Task brief: When you find the word "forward" in a line of the entries, please copy the whole line.

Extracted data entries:

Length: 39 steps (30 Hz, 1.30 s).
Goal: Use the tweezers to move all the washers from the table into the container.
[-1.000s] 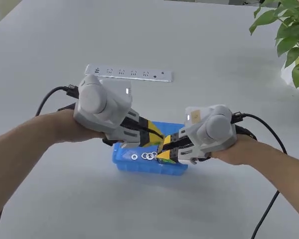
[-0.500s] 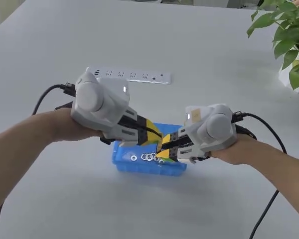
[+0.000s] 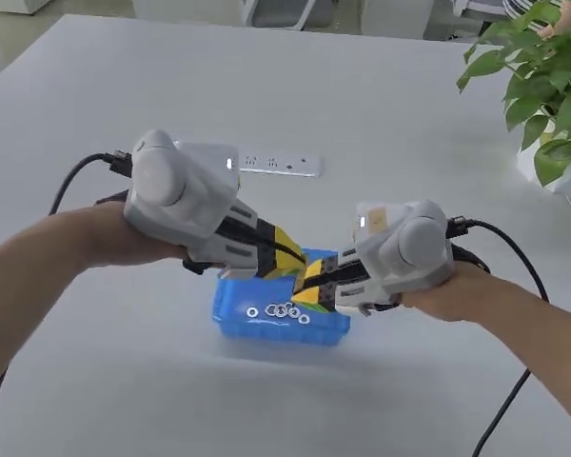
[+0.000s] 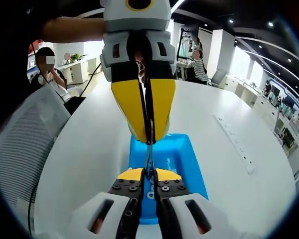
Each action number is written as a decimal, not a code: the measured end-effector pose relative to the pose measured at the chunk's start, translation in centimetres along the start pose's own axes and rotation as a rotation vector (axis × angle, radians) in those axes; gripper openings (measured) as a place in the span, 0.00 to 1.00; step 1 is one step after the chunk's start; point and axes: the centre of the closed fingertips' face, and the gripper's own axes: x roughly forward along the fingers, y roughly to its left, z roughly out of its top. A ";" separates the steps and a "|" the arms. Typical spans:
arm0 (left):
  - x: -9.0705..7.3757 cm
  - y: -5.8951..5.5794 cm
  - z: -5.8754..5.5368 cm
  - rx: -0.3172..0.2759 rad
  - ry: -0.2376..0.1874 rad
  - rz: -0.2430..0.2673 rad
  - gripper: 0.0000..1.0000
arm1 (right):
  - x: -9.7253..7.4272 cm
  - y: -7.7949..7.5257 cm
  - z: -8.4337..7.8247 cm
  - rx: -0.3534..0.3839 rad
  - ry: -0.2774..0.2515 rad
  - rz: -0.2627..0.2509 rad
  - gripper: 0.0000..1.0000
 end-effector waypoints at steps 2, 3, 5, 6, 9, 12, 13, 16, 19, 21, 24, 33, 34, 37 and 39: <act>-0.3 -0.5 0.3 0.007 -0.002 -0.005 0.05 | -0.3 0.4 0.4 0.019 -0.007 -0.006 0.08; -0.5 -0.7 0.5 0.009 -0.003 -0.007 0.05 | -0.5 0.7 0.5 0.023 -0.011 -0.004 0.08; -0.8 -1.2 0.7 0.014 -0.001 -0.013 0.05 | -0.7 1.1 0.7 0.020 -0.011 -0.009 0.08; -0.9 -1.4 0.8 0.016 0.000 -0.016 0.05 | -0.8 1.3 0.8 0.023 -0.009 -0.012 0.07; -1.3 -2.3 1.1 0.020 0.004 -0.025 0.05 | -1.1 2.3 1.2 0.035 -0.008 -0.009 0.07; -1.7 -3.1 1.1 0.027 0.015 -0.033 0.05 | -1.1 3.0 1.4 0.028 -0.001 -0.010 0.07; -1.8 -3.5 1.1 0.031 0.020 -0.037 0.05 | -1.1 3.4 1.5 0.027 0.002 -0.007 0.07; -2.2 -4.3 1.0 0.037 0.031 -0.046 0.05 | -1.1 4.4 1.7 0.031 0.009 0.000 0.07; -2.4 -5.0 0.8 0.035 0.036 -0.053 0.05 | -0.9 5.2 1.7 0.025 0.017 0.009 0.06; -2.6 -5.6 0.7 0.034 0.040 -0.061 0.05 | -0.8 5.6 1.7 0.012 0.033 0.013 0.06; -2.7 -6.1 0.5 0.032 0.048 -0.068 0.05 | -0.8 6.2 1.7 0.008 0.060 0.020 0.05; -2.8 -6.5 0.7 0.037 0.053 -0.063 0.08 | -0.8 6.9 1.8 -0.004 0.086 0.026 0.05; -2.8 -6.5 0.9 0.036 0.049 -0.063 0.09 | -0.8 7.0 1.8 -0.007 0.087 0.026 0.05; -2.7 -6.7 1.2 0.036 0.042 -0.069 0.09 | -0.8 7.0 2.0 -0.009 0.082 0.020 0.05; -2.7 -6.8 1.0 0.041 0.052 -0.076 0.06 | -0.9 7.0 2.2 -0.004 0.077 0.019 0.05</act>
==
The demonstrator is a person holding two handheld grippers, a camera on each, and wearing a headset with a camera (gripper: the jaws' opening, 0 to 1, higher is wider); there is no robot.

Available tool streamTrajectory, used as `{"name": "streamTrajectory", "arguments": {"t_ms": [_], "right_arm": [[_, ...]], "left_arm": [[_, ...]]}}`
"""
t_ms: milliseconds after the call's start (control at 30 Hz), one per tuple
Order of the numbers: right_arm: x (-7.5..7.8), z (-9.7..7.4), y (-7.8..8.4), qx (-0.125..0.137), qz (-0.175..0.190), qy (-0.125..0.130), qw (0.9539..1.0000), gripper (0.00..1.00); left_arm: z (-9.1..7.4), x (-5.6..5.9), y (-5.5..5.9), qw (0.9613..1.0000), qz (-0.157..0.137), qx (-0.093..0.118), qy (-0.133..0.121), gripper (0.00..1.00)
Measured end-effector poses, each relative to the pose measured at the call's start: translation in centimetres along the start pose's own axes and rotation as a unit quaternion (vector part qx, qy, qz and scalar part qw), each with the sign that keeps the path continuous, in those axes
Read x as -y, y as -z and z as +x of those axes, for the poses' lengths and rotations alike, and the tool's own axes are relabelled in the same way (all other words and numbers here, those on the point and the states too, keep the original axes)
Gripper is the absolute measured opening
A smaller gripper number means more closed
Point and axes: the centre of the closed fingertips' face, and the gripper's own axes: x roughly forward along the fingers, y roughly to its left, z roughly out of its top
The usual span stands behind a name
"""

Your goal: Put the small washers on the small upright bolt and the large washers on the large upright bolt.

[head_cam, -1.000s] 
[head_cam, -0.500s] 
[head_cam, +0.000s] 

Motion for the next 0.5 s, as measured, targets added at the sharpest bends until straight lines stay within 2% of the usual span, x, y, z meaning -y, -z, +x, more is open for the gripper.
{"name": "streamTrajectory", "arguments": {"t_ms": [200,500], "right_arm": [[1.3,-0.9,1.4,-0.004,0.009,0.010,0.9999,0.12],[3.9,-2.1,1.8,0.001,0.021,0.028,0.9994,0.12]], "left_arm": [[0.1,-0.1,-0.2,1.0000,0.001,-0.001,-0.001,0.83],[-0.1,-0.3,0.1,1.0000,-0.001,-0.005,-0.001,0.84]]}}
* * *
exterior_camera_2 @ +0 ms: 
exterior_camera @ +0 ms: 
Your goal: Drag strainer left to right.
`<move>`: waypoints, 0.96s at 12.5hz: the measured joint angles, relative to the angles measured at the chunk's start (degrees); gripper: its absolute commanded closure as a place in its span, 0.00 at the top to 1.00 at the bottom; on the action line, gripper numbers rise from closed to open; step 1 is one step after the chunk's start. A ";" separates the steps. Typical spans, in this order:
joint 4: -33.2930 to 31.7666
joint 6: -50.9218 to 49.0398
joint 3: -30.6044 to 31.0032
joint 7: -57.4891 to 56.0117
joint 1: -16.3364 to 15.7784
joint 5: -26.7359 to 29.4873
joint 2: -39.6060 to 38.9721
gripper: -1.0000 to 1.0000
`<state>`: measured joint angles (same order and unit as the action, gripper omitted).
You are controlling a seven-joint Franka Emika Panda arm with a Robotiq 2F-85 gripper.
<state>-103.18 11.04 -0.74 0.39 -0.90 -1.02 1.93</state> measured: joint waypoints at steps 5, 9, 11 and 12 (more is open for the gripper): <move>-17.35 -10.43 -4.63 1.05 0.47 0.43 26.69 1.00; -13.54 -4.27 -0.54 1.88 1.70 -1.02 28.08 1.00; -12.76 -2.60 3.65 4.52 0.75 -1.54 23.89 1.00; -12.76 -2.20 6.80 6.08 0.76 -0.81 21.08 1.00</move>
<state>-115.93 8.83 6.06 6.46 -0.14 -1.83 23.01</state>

Your response:
Each action number is written as a decimal, not a code: the measured end-effector pose relative to the pose measured at the chunk's start, translation in centimetres along the start pose's own axes and rotation as a rotation vector (axis × angle, radians) in those axes; gripper openings (measured) as a place in the span, 0.00 to 1.00; step 1 is one step after the chunk's start; point and axes: the centre of the closed fingertips' face, and the gripper's own axes: x roughly forward along the fingers, y roughly to its left, z roughly out of its top. A ";" separates the steps and a "|" the arms. Typical spans:
Point and axes: the centre of the closed fingertips' face, and the gripper's own axes: x roughly forward along the fingers, y roughly to its left, z roughly out of its top

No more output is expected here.